The court traced the legislative history, noting the evolution from the 1729 Act through the 1843 and 1932 Acts, highlighting that the 1843 Act and subsequent authorities (notably In re Clark) established that all reductions in the bill, including those for work outside the retainer, must be included in the calculation. The 1974 Act, as a consolidation statute updated by the 2007 Act, incorporates this broader interpretation.
Regarding the exercise of discretion under section 70(10), the court recognized that "special circumstances" must be a significant and out-of-the-ordinary factor justifying departure from the default costs order. The costs judge's evaluation of special circumstances in the Stone Rowe Brewer case was entitled to deference, as it involved a value judgment informed by the complexity and nature of the disputes across multiple bills.
However, the court also emphasized that the costs judge must not lose sight of the statutory "winner" under the one fifth rule when exercising discretion under section 70(10). The issue-based approach taken by the costs judge in Stone Rowe Brewer was critiqued for effectively disregarding the statutory winner, which the court found to be an error of principle.

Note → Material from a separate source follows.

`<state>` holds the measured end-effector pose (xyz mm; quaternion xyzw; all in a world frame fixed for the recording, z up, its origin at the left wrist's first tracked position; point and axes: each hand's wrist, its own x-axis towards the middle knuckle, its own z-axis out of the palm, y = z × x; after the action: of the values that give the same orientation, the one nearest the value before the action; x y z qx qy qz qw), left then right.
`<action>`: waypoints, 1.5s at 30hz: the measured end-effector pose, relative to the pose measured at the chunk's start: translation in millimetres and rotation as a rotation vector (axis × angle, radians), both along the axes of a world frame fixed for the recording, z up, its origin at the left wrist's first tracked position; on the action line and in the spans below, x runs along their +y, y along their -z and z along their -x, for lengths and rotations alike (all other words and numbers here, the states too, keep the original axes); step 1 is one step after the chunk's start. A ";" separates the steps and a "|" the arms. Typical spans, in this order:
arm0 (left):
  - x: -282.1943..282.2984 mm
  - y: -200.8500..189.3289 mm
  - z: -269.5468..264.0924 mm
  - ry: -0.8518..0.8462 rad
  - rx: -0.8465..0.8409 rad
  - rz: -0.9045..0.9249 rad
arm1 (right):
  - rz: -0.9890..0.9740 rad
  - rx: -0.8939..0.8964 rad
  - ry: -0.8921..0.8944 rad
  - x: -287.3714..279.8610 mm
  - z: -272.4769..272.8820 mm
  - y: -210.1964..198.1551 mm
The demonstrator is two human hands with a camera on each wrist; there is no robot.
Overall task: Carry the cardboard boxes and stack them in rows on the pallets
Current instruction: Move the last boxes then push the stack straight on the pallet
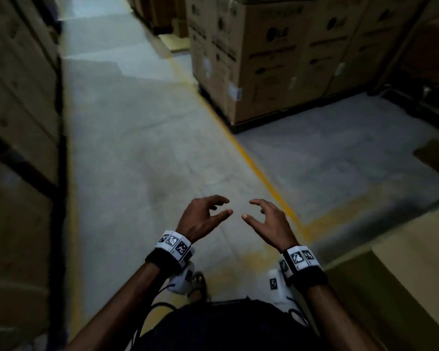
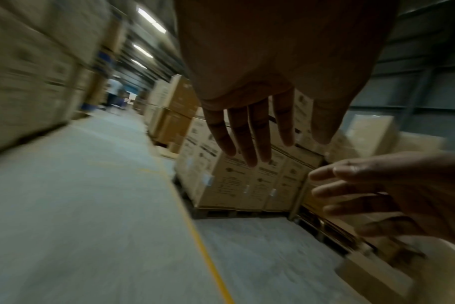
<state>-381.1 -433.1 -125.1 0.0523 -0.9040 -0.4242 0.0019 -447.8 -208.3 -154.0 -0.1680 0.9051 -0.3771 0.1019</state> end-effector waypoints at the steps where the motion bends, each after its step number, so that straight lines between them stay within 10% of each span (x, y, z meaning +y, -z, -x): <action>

The appellate court corrected this by allowing the appeal and adjusting the costs order accordingly.
In the Bentine appeal, the court dismissed the appeal but on grounds differing from the High Court, upholding the costs judge's inclusive approach to the one fifth rule calculation and his discretion under section 70(10) to adjust costs due to special circumstances.
The court also discussed the principles of interpreting consolidation statutes, relying on Farrell v Alexander and related authorities, establishing that such statutes should be construed primarily on their own terms, with reference to prior law only if ambiguity exists. The court expressed a provisional view that binding precedent on prior statutes remains authoritative unless overruled or found per incuriam, but in this case, In re A Solicitor was found to be per incuriam.
Holding and Implications
The court rendered the following decisions:
- In the Bentine appeal: The appeal is DISMISSED. The court upheld the costs judge's interpretation that the one fifth rule applies to the total bill including disallowed costs related to work outside the retainer, and that the discretion under section 70(10) to adjust costs for special circumstances was properly exercised.
- In the Stone Rowe Brewer appeal: The appeal is ALLOWED. The court held that the costs judge erred in failing to give adequate weight to the statutory "winner" under the one fifth rule when exercising discretion under section 70(10), and adjusted the costs order accordingly, concluding that no order as to costs was the fair outcome.
The implications of these decisions clarify the proper application of the one fifth rule in solicitor's bill assessments, affirm the interpretation of the 1974 Act as a self-contained statutory code to be read on its own terms, and emphasize the importance of balancing statutory protections for clients with judicial discretion in costs orders. These rulings provide guidance for future solicitor-client fee disputes and the exercise of discretion on costs in assessment proceedings, ensuring predictability and fairness in costs allocation.